Khusus di ranah sepakbola, dari Kediri ada Macan Putih Persik dengan Persikmanianya dan Persedikab, ke timur sedikit ada Arema Singo Edan Malang (Aremania) dan saudaranya Persema si Bledek Biru (Ngalamania), lalu Pasuruan dengan Persekabpas dan Sakeramanianya, ke utara ada Deltras-The Lobster dan Deltamania kemudian Bajul Ijo Persebaya Surabaya plus Bonekmania, di pantura ada titisan Petrokimia Gresik dan Persegres yang menjadi Gresik United si Laskar Jaka Samudra serta Laskar Jaka tingkir Persela Lamongan ditambah Persibo Bojonegoro, berturut-turut kemudian Mojokerto Putra, PSBI Blitar, Persid Jember dan lain sebagainya. Faktanya ditingkat nasional saja, Jawa Timur mampu mempertahankan medali emas PON tiga kali berturut-turut khususnya. Belum lagi raihan juara dari klub-klub asli Jatim sejak zaman perserikatan dan galatama hingga liga profesional Indonesia. 
Terlepas dari menurunnya prestasi klub Jatim di ISL tahun ini meski tidak merembet ke divisi utama dan satu, panasnya derbi Jatim sendiri, gesekan suporter, keributan antar pemain dan hal positif-negatif serta pro-kontra yang menyertainya. Sepakbola layaknya musik adalah media hiburan yang mampu melewati benteng SARA. 
Taruhlah Pato Moralesnya Arema, Ronald Fagundes Persik, Andik Vermansyahnya Persebaya, dan ikon-ikon klub lainnya. Mereka selalu dielu-elukan pendukungnya diseluruh penjuru Indonesia tanpa melihat latar belakang suku, agama, ras dan golongannya. Contoh besarnya adalah Maradona, Pele, Roberto Baggio, Ronaldo, Figo, Zinedine Zidane, Kaka, Cristian Ronaldo, Frank Ribery, Lionel Messi, dan seterusnya. Mereka adalah figur-figur besar idola penggila bola di bawah kolong jagad raya, tanpa ada diskriminasi dan lontaran SARA yang menghadangnya. Andaikata ada, individu alias setiap pemain sepakbola telah dilindungi oleh undang-undang FIFA yang mengikat dan memiliki kekuatan hukum internasional.

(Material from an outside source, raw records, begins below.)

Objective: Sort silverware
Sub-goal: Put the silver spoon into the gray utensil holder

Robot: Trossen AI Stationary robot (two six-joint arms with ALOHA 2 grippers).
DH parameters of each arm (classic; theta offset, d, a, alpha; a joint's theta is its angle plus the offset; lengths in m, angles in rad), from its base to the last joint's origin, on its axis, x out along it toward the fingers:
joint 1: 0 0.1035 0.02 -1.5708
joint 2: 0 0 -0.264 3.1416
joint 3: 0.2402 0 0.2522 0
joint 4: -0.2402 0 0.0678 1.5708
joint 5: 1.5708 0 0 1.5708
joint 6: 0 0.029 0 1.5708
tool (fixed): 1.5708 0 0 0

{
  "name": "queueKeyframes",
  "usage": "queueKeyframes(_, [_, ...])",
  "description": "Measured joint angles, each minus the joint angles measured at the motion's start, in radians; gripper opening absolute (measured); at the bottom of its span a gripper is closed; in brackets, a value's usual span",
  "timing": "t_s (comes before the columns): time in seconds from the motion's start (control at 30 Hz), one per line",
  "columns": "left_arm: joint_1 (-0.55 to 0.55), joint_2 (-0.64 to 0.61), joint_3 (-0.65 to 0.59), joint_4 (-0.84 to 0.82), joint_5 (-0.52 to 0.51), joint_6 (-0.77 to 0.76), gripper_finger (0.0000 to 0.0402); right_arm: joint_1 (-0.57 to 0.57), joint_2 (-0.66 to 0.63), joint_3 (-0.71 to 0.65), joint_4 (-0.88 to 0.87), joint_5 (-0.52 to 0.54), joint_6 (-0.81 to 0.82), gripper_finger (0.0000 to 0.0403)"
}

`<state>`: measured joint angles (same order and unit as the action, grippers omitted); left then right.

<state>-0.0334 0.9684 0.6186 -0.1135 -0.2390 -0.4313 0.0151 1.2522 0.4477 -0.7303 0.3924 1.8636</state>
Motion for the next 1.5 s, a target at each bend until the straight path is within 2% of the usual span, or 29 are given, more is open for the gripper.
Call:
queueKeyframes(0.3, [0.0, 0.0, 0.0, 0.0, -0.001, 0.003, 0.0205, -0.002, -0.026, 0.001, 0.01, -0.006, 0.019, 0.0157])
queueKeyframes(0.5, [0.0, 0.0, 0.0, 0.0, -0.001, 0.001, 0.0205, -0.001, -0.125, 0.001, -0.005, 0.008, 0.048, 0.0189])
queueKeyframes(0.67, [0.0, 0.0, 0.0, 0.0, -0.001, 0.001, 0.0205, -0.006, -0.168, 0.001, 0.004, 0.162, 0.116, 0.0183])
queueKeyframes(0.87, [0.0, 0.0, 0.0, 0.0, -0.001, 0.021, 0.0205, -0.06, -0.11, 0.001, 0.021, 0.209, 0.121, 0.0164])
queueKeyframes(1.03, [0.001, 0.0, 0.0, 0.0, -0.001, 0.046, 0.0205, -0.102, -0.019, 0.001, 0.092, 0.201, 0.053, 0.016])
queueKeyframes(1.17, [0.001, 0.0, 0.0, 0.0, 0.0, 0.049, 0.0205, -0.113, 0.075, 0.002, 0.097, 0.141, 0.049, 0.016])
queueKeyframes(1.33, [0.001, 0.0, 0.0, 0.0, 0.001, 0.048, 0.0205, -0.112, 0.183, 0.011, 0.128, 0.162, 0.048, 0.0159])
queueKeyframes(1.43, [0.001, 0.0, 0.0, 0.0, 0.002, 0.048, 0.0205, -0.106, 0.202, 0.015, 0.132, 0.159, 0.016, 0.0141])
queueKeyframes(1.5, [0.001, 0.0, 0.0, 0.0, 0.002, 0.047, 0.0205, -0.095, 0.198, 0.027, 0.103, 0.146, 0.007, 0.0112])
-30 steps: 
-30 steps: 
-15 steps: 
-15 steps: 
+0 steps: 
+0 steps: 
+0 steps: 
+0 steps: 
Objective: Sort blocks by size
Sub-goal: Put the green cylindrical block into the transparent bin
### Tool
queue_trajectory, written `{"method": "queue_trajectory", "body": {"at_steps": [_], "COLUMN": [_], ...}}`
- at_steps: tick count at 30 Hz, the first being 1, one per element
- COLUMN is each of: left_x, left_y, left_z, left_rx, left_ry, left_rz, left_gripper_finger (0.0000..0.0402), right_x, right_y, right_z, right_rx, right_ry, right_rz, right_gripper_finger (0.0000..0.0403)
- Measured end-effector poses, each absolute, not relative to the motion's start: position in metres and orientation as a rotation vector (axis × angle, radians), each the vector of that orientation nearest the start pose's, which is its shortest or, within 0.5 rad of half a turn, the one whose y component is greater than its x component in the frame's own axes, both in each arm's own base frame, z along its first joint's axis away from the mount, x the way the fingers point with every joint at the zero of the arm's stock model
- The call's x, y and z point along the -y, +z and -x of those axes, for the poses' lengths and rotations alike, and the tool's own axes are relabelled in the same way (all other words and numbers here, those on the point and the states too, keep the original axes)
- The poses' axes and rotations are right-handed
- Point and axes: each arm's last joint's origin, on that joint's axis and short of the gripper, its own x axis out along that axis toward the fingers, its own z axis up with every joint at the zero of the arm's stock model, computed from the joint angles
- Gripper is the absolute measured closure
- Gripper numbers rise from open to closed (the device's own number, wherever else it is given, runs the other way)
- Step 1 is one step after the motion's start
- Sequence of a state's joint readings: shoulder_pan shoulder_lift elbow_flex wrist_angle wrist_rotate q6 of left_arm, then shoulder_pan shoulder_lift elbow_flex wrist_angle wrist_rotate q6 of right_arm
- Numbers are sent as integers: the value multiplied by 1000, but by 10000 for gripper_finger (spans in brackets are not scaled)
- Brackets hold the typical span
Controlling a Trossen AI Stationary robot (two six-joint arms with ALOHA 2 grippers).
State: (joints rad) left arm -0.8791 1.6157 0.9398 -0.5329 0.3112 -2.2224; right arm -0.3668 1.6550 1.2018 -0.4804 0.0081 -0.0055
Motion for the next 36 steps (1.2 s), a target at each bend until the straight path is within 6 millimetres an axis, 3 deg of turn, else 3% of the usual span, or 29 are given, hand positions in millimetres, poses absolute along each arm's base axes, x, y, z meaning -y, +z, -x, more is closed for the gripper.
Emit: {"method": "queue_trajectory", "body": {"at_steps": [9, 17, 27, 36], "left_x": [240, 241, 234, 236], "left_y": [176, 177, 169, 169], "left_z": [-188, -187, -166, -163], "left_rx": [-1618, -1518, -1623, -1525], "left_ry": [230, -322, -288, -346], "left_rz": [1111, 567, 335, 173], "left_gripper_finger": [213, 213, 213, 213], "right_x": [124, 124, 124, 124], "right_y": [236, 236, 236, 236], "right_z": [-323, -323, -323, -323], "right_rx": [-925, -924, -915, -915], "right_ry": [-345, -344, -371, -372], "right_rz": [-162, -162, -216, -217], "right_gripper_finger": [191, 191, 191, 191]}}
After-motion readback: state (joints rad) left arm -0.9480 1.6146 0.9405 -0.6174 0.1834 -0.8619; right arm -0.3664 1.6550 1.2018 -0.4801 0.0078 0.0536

Sepakbola dan musik ibaratnya adalah virus jinak yang menghibur dan mengundang decak kagum universal. Jika dipegang oleh tangan-tangan tangguh, profesional, inovatif, intertainer, dan bertanggung jawab, apalagi disuplai dana melimpah. Sebaliknya akan menjadi monster ganas yang akan membakar hati pemain, pelatih, manajer, suporter, stadion, wasit dan lembaga yang menaunginya disatu sisi sebab tidak fair play.
Bersamaan itu pula musik lewat panggung dan corong media massa akan menjadi sarana dahsyat yang menghipnotis dunia dari satu rumah ke rumah lainnya hingga antar benua karena pesan dan kualitas musiknya, namun bisa segera metamorfosis menjadi arena gladiator masal yang berujung kematian karena beda aliran musik, goyangan artis, mabuk alkohol-narkoba yang konon jadi sumber inspirasi bagi para pencipta dan fans setianya sebab saling senggol antar individu atau kelompok saat artis pujaannya beraksi dipentas, ironis memang.  
Setidaknya kita harus jujur sepakbola dan musik adalah obat gratis dan simbiosis mutualisme di dalam dan luar stadion bagi suporter khususnya untuk membangkitkan nasionalisme tim nasional hingga klub kebanggaan. Keduanya bisa kita lihat dan mainkan secara reguler lewat kerjasama tim maupun perorangan dimanapun dan kapanpun kita berada tanpa menafikan toleransi-tenggang rasa yang kuat satu sama lain. Sebelum kita temukan lagi obat-obat universal lainnya yang mampu melompati tak hanya ruang dan waktu tapi juga SARA ditengah-tengah himpitan permasalahan yang menghadang. Selamat berolah raga dan bermusik.